Proposal: Enhanced snapd self-healing and error management functionality

The purpose of this thread is to propose a more robust method for snapd to handle installation and post-installation runs. This can be valid for any situation where snapd is not part of the base system configuration (e.g.: certain non-Ubuntu distributions), the system base state configuration is unknown, or the system state has changed (e.g.: updates).

Installation

There are two levels of checks:

  • Pre-install sanity checks for platform and/or system compatibility.
  • Post-install sanity checks to verify that all components work and communicate correctly.

The implementation of the checks ought to be independent of snapd, e.g.: shell script, to avoid any cyclic dependency on snapd checking itself. The checks can then be implemented for each step in the snapd stack.

Pseudo-code

if !“supported platform” - warn|exit
if !“apparmor + necessary kernel modules” - fix|warn|exit
if !“necessary libraries/systemd/daemons” - fix|warn|exit
if !“network/socket/etc” - fix|warn|exit
if !“other capabilities - disk/permissions” - fix|warn|exit
if !“core/core18/etc” - fix|warn|exit
if !“dummy run” - fix|warn"exit

First run (and potentially any arbitrary run)

The second part is a possible chicken & egg problem where the system state changes from the state it was during the snapd installation and now prevents snapd from working correctly.

There are two possible options:

  1. Try to run and fail - this means snapd provides an error from within the context of itself. This means that if snapd cannot run or execute some of its code, the errors may not be complete.
  2. Bootstrap snapd execution with a tiny statically compiled checker/shim, which runs the basic checks (we can define what this subset must or needs be) and then “hands” over to the service itself. This means we can reliably inspect system state.

Pseudo-code:

start checker
check conditions abc (e.g. socket, disk space, permissions).
if conditions=true, jump to main snapd code.
if conditions=false, warn|exit OR
if conditions=false, jump to healer code
healer code = same set of instructions we do for the installation

Ideas, thoughts, etc?

Do you propose running these when snapd is installed or when snaps themselves are installed? Additionally, if you mean snapd itself, should these checks be part of the traditional linux packaging or i.e. the core/snapd snaps?
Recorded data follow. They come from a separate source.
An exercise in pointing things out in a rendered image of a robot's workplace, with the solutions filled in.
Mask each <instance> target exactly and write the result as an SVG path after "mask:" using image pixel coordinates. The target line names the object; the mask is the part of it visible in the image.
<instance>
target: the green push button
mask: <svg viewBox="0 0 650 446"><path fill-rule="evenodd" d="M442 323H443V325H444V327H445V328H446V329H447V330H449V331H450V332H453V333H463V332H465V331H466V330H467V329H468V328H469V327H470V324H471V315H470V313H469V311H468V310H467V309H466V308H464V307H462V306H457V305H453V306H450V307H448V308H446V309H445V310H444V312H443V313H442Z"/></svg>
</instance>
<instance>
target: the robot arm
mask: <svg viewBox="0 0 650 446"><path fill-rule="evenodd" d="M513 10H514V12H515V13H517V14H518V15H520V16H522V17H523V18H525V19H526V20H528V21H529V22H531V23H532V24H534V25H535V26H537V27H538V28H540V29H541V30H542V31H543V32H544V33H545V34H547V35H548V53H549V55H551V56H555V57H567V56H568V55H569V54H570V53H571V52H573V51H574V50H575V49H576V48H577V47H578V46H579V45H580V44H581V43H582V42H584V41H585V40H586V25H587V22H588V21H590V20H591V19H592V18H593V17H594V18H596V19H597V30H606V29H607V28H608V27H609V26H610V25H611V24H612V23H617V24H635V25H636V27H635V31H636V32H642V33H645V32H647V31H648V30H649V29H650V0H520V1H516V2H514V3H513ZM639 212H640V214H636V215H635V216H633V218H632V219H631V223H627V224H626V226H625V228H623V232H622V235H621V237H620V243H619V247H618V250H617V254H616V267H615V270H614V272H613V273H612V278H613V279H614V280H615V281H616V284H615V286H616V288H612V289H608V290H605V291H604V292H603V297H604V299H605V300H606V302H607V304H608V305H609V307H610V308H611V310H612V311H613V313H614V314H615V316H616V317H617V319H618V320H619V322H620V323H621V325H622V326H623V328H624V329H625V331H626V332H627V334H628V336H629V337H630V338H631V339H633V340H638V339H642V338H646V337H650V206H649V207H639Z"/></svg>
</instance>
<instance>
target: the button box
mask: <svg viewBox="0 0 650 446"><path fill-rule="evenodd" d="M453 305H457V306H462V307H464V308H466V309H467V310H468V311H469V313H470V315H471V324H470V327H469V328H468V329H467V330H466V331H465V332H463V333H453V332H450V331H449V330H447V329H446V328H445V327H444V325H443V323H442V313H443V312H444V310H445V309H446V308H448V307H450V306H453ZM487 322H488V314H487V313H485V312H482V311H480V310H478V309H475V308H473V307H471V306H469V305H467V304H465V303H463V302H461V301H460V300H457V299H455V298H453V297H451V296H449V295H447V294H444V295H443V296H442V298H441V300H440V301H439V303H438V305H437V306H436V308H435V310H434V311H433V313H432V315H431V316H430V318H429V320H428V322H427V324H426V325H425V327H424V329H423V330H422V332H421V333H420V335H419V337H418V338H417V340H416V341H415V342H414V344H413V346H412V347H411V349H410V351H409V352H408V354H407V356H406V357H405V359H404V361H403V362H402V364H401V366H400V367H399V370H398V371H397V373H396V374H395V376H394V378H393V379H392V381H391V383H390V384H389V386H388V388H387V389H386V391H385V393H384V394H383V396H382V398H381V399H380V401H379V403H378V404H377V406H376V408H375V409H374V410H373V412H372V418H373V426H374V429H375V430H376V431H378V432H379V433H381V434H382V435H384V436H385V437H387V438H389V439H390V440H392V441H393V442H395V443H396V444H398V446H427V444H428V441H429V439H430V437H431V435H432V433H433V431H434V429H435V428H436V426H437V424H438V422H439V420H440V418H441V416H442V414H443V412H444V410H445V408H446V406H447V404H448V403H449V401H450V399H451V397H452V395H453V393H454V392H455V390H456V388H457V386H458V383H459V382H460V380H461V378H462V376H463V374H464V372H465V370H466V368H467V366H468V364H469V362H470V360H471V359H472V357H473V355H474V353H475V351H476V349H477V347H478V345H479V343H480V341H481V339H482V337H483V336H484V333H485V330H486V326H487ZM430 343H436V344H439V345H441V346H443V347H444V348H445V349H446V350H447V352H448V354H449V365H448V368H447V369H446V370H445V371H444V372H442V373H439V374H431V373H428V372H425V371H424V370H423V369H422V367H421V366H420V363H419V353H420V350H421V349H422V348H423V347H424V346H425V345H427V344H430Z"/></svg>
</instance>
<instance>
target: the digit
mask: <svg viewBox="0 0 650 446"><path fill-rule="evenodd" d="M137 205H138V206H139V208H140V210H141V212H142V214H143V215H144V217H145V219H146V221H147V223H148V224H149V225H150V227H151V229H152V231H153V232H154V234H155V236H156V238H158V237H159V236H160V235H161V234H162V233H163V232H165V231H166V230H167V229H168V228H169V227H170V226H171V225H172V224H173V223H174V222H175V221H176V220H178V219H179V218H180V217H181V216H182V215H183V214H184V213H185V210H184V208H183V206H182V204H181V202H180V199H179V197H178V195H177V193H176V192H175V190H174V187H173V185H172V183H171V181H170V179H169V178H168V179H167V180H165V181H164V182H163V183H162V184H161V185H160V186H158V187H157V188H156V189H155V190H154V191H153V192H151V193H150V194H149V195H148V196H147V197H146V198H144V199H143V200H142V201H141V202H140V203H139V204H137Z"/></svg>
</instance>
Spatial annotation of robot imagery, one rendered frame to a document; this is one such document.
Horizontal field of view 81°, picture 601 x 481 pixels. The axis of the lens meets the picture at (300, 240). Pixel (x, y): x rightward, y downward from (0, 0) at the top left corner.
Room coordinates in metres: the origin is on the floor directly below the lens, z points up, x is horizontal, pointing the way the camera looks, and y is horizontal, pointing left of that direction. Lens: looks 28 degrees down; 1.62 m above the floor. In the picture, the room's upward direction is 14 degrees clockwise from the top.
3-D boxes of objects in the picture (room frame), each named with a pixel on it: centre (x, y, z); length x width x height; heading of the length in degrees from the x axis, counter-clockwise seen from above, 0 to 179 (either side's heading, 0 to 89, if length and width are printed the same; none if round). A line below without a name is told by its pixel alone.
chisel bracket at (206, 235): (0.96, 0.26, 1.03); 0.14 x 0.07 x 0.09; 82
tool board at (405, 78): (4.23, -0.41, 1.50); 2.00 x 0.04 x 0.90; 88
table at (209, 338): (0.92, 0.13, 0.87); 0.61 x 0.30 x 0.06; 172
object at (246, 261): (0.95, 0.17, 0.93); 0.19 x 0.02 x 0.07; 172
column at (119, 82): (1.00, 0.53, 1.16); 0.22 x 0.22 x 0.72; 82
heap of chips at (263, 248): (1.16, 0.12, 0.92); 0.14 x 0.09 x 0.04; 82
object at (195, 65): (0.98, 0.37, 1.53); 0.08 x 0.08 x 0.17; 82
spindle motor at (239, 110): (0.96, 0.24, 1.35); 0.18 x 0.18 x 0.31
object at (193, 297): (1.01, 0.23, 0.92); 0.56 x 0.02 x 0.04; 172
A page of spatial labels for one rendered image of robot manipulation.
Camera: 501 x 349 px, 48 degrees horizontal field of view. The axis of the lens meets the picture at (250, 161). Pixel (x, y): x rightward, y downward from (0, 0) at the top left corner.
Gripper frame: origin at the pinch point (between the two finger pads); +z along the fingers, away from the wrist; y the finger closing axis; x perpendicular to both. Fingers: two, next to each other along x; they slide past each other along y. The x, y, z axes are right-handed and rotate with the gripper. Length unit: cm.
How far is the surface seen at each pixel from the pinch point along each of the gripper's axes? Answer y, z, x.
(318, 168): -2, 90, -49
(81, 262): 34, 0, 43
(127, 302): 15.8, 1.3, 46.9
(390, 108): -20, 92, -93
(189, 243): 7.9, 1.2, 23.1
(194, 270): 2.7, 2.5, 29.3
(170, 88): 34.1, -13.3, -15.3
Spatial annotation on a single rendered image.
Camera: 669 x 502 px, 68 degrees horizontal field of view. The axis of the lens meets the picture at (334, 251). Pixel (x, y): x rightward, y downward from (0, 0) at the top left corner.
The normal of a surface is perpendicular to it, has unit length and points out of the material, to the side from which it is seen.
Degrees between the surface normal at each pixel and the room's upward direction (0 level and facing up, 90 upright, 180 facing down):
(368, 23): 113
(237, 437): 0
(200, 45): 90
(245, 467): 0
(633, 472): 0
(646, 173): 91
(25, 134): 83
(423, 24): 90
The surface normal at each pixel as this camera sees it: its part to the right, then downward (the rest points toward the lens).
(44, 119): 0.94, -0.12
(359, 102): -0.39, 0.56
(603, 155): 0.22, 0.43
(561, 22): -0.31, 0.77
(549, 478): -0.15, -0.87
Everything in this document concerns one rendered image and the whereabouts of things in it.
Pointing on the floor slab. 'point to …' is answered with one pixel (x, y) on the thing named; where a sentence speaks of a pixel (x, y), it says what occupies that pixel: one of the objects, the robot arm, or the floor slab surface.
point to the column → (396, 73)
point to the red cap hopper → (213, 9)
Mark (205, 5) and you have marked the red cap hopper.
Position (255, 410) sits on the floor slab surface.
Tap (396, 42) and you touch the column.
The checks can be either/or.

You can run snapd so that only service startup is checked, or every time a snap command runs. These second could be done if there’s high probability for system state changes that could affect the integrity of the snap ecosystem (updates, frequent config changes, deletion of data, etc).

I would make these checks part of the snapd (whichever package), because you cannot rely on having these available on target systems separately. If the two are decoupled, then we’re back to the chicken & egg problem. This means the checks can be part of the snap package - but for the very first setup and installation, they need to be made available however snapd is installed on the target system.

So if snapd is not installed, the installation then becomes:

  • snapd package is installed (non via snap).
  • subsequent snapd updates can be distributed as snaps - however, if the service fails to run, the fallback always go to the snap-independent checker (statically compiled and/or shell script).

@mvo @niemeyer Any thoughts on this fellas?